Qualifications:LL.B (Ebonyi State University Nigeria), B.L (Nigerian Law School Lagos), LL.M in Public International Law (Bournemouth University), PhD in Law (Bournemouth University), Fellow (UK Higher Education Academy)
I am a Senior Lecturer in Law at the University of the West of England (UWE), Bristol Law School and a Fellow of the UK Higher Education Academy. Before joining UWE in September 2022, I taught law at UG & PG levels at Bournemouth University. I hold a Bachelor of Laws (LL.B) Degree with 'First Class Honours' from Ebonyi State University Nigeria (2013) and a Master of Laws (LL.M) Degree with 'Distinction' in Public International Law from Bournemouth University UK (2017). In May 2021, I gained a PhD in Law from Bournemouth University.
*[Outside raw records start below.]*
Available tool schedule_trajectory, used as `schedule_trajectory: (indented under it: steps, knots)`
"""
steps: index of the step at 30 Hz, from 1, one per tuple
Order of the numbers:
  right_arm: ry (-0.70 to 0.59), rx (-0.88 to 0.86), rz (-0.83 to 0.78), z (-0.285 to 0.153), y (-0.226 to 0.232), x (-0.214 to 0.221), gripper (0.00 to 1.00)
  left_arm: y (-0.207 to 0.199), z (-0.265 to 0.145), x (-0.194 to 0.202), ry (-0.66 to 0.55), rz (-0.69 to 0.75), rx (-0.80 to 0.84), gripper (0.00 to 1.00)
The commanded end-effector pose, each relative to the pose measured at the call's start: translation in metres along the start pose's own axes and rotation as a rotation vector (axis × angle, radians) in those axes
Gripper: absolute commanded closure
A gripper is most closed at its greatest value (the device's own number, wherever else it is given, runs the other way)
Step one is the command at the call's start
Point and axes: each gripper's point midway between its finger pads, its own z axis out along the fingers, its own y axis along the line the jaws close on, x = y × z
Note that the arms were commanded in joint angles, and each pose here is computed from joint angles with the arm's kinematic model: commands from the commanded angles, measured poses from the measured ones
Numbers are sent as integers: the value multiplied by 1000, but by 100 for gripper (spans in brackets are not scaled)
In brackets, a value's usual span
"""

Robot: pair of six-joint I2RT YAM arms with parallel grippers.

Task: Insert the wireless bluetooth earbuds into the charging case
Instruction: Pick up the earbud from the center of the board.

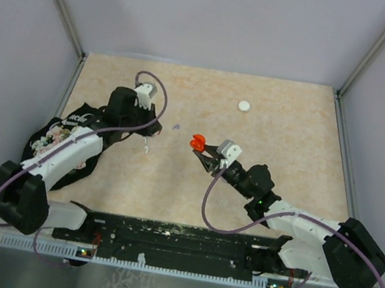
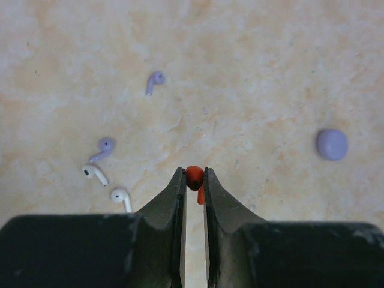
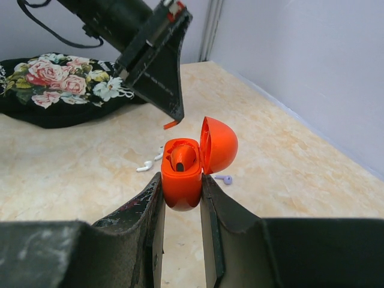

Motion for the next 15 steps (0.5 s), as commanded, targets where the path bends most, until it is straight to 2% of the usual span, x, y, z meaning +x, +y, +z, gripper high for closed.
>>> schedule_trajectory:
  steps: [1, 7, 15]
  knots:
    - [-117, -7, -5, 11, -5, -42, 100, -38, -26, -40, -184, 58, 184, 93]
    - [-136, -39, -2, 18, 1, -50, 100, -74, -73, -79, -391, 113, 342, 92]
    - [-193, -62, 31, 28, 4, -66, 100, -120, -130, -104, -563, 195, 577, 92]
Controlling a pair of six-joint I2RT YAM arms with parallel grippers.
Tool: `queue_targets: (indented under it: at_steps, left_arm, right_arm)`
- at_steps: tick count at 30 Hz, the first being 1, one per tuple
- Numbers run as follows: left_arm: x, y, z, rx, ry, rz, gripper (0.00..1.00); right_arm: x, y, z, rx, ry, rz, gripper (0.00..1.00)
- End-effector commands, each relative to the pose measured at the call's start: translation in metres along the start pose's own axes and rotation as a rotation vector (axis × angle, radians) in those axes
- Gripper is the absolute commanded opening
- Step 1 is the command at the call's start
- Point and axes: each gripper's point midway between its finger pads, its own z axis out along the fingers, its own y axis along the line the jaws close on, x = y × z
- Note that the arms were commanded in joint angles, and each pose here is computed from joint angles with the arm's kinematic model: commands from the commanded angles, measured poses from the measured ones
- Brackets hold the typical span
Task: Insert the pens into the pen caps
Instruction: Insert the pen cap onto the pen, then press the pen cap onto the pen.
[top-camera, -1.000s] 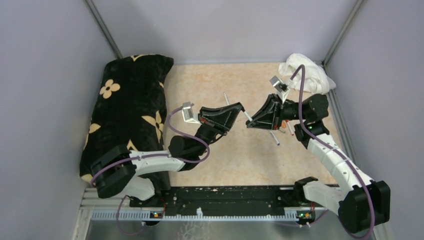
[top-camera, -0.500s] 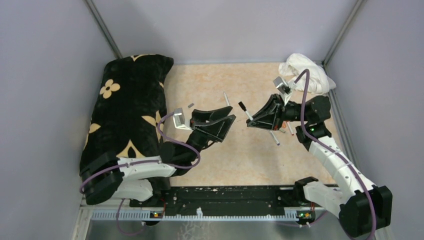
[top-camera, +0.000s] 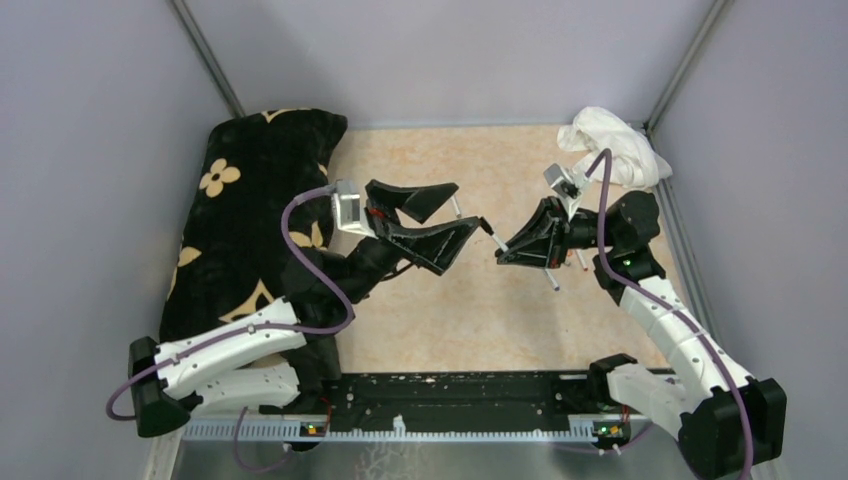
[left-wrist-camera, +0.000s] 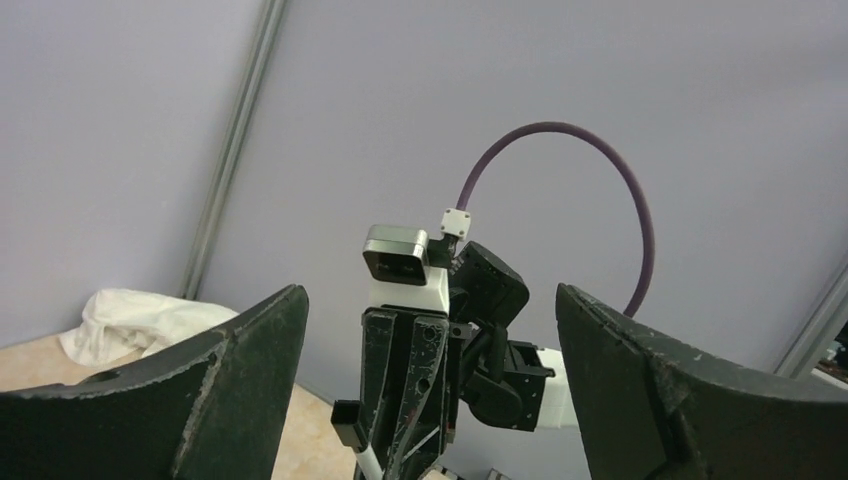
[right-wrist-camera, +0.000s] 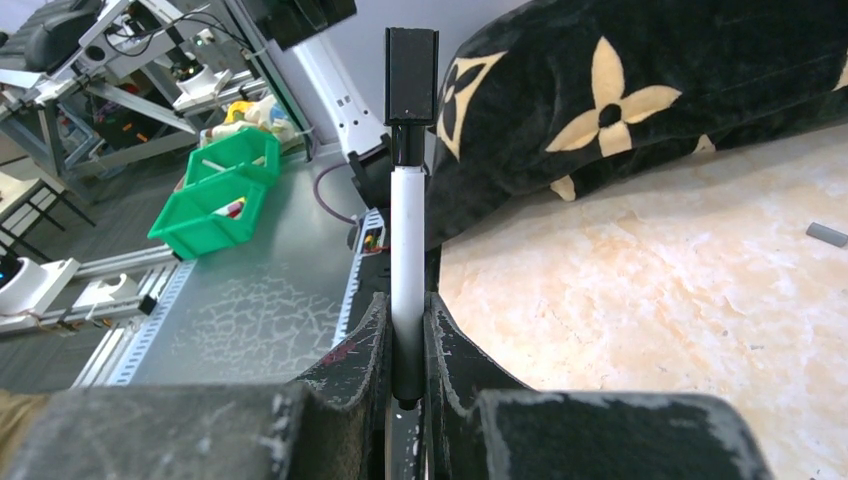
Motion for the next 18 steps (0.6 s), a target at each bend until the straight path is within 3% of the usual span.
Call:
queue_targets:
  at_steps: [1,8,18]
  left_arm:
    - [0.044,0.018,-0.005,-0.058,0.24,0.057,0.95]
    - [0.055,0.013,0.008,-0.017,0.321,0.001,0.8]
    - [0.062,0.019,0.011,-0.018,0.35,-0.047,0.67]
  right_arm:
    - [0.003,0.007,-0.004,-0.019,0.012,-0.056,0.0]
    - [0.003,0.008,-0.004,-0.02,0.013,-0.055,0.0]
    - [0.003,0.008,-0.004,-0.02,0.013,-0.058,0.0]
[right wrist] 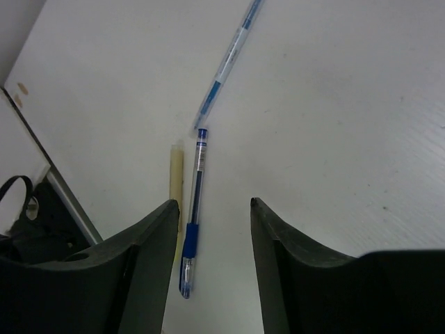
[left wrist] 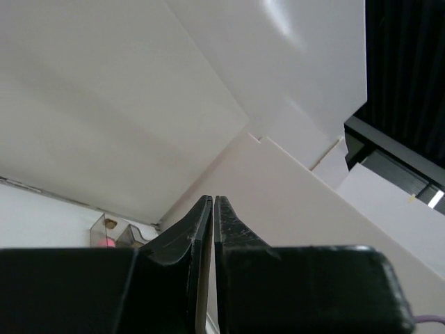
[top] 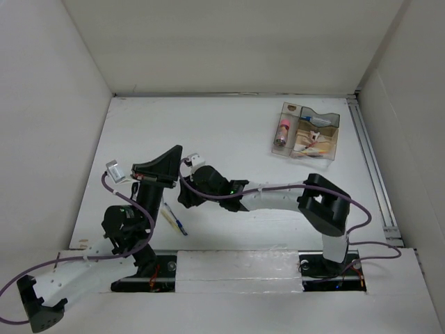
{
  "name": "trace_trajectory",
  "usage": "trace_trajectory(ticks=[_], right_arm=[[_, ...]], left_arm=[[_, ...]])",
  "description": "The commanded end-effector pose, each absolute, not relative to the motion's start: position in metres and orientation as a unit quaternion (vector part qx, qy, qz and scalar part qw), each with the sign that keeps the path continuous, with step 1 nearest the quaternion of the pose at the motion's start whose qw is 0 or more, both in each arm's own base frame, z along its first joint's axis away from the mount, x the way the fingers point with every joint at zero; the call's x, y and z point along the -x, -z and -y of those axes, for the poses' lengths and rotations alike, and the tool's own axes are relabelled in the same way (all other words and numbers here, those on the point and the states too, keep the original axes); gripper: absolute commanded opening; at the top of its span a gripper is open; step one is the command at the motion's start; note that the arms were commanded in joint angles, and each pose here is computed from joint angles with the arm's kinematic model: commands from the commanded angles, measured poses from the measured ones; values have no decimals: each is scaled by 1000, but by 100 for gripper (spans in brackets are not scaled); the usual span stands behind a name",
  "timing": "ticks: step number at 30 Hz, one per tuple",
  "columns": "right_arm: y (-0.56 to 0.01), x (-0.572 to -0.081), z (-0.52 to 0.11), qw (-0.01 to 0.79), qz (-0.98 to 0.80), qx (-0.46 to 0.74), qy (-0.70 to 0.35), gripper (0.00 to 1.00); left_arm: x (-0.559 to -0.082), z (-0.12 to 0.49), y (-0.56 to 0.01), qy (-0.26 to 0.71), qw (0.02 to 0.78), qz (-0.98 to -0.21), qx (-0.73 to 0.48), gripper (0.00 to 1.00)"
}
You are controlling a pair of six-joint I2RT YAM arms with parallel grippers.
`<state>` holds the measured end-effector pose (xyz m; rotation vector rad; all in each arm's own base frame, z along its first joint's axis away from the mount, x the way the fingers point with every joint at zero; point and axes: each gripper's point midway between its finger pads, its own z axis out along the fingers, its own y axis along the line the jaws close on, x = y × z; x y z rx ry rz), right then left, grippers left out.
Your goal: Organize the desk
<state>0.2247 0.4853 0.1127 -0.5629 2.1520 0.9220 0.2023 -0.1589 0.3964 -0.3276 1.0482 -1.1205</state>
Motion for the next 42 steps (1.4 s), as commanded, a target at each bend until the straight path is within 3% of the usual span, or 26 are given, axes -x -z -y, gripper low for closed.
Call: trace_trajectory(ticks=[1,5,13,16,37,42], right_arm=[[-118,-207,-510,359,-819,254,-369,51],[-97,-183,-523,337,-823,279,-362,44],[-66,-162,-532,309,-834,300,-345,38],[-60,-165,-535,313,-840,301,-325,32],[-34,-196,-486,376,-868,256,-198,28],[-32,-201,-471,387,-871,245,-176,17]], left_arm=[[-198,139,-409,510,715,-440,185,3],[-189,130,-430,520,726,-413,179,5],[-184,119,-439,515,740,-393,182,9],[-181,117,-443,519,741,-386,179,10],[-184,122,-439,512,744,-394,171,13],[-184,125,-439,514,742,-396,168,13]])
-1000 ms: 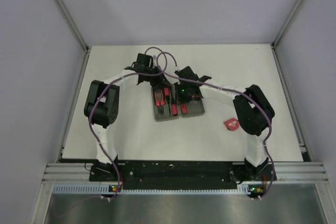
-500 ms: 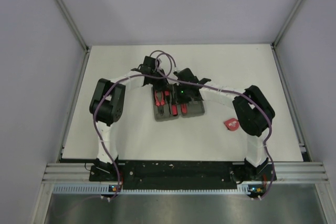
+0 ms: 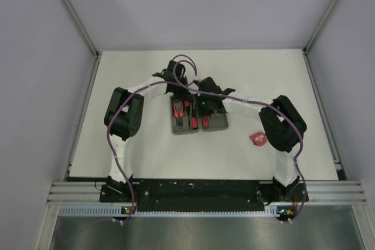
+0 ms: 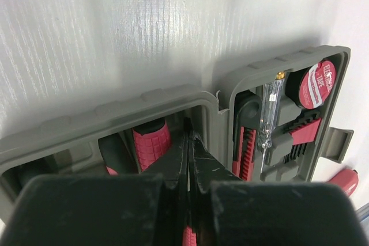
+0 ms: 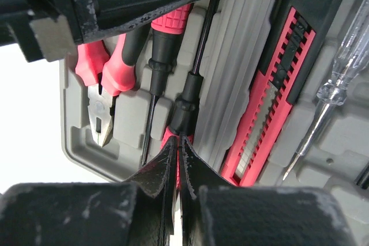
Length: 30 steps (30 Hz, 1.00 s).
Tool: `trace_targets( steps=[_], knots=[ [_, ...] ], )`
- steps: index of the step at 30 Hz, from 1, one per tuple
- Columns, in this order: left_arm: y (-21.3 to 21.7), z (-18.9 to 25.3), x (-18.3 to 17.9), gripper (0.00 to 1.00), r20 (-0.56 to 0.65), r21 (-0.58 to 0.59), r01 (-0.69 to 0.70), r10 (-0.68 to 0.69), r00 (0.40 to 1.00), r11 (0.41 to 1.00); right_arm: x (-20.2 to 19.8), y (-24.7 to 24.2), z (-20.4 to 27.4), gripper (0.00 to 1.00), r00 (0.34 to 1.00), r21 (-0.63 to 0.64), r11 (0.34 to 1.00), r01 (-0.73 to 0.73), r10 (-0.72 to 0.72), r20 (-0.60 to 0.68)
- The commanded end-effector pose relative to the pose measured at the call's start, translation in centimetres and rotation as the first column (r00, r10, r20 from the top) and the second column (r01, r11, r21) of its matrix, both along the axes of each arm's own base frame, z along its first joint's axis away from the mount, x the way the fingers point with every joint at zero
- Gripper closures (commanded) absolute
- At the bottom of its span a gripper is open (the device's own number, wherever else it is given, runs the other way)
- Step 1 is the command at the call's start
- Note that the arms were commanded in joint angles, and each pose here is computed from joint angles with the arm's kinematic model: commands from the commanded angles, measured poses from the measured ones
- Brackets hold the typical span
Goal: Pack the tool kit
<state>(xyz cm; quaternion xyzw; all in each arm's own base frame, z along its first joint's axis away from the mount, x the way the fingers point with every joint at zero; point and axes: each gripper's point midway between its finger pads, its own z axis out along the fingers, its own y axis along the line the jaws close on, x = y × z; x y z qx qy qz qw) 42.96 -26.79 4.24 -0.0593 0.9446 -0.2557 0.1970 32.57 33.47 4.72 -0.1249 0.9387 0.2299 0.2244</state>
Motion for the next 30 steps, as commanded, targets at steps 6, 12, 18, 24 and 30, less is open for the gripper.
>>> trace_targets(
  steps=[6,12,18,24,30],
  knots=[
    [1.2,-4.1,-1.6,1.00,-0.117,0.174,-0.021,0.042,0.992,0.985,-2.0,-1.1,-4.5,1.00,0.997,-0.112,0.994,-0.019,0.010,-0.078],
    [0.5,-3.0,-1.4,1.00,-0.109,0.154,-0.007,0.024,0.994,0.988,-1.7,-0.9,-3.5,1.00,0.998,-0.098,0.995,-0.007,0.001,-0.066],
    [-1.2,3.9,0.9,0.85,0.022,0.046,0.001,-0.002,1.000,0.999,0.7,0.5,2.7,1.00,0.998,-0.011,0.999,0.039,-0.038,0.059],
    [-1.2,10.1,1.9,0.72,0.133,-0.038,0.006,0.000,0.991,0.999,2.6,-0.4,8.2,0.94,0.975,0.047,0.991,0.127,-0.133,0.176],
    [0.8,11.6,1.2,0.69,0.167,-0.033,0.001,0.004,0.986,0.999,3.4,-6.9,9.5,0.78,0.925,0.005,0.947,0.321,-0.314,0.214]
  ],
)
Earlier in 2015, I obtained my Barrister at Laws (B.L) Honours Degree from the Nigerian Law School Lagos and was consequently enrolled as a Barrister and Solicitor of the Supreme Court of Nigeria in October 2015. In September 2016, I joined Bournemouth University for my postgraduate studies. Before then, I worked with Kola Sodiya & Co, a firm of legal practitioners and consultants in Lagos Nigeria. Working with this law firm as an attorney, I acquired considerable experience in litigation (civil and criminal) and represented numerous individual/corporate clients in superior courts of records across Nigeria.
I am a recipient of many prestigious academic and scholarship awards. Among them: Attorney General of Ebonyi State award for 'best graduating student' in constitutional law, Ebonyi State University (2015); Fully Funded Abakaliki Local government Area Ebonyi State Nigeria Undergraduate Scholarship award for academic excellence (2009-2013); the highly prestigious Fully Funded British Government Commonwealth Shared Scholarship award for Master’s study tenable at Bournemouth University UK (2016-2017); and a highly competitive Fully Funded Open Call PhD Studentship for my winning PhD research proposal on the subject of 'Missing Migrants' in International Law (selected out of 90 applicants) awarded by Bournemouth University (2017-2021). In February 2022, I received the UK Global Talent Recognition as an 'Emerging Global Leader in the Field of Law' following a successful endorsement by the British Academy.
Area of expertise
My research expertise/interests span the different fields of Public International Law from general principles of international law and institutions to specific doctrines/principles of international human rights law, international humanitarian law, international criminal law and international criminal justice, transitional justice, transnational law as well as international migration and refugee law. Specifically, in the field of ICL, my research explores how the domestic implementation of the complementarity principle of the Rome Statute of the International Criminal Court within the African national legal orders and the African Union can end impunity for international crimes in Africa. In May 2020, my research (with S-D Bachmann) in this ICL field published in the Brooklyn Journal of International Law was cited twice before the ICC in The Hague in regard to the Situation in Central African Republic II (The Prosecutor v Alfred Yekatom and Patrice-Edouard Ngaissona). In the field of international migration and refugee law, my research building on my PhD thesis analyses the legal, policy and psychosocial dimensions of missing migrants in the context of the Europe migrant crisis.
In the area of international human rights law and global security, I am currently exploring new research themes around the interface between international human rights law and state counterterrorism measures and how certain state-invented counterterrorism doctrines attempt to limit the applicability of international law rules/norms to such measures. I am also currently researching the international history of modern human rights in an African jurisdictional context and its interconnections with the development of human rights and constitutionalism in Great Britain. I seek to understand how the universalist claims of western positive law that it has replaced the erstwhile pre-human legal order in primitive societies now sit tight at the heart of modern discourses on the international history of human rights in the world. My research feeds into the deeper philosophical thoughts that attempt to connect the emerging forms of international legal enforcement to a historical or philosophical foundation from where the widely professed emancipatory and redemptive power of human rights is said to derive its validity and origin.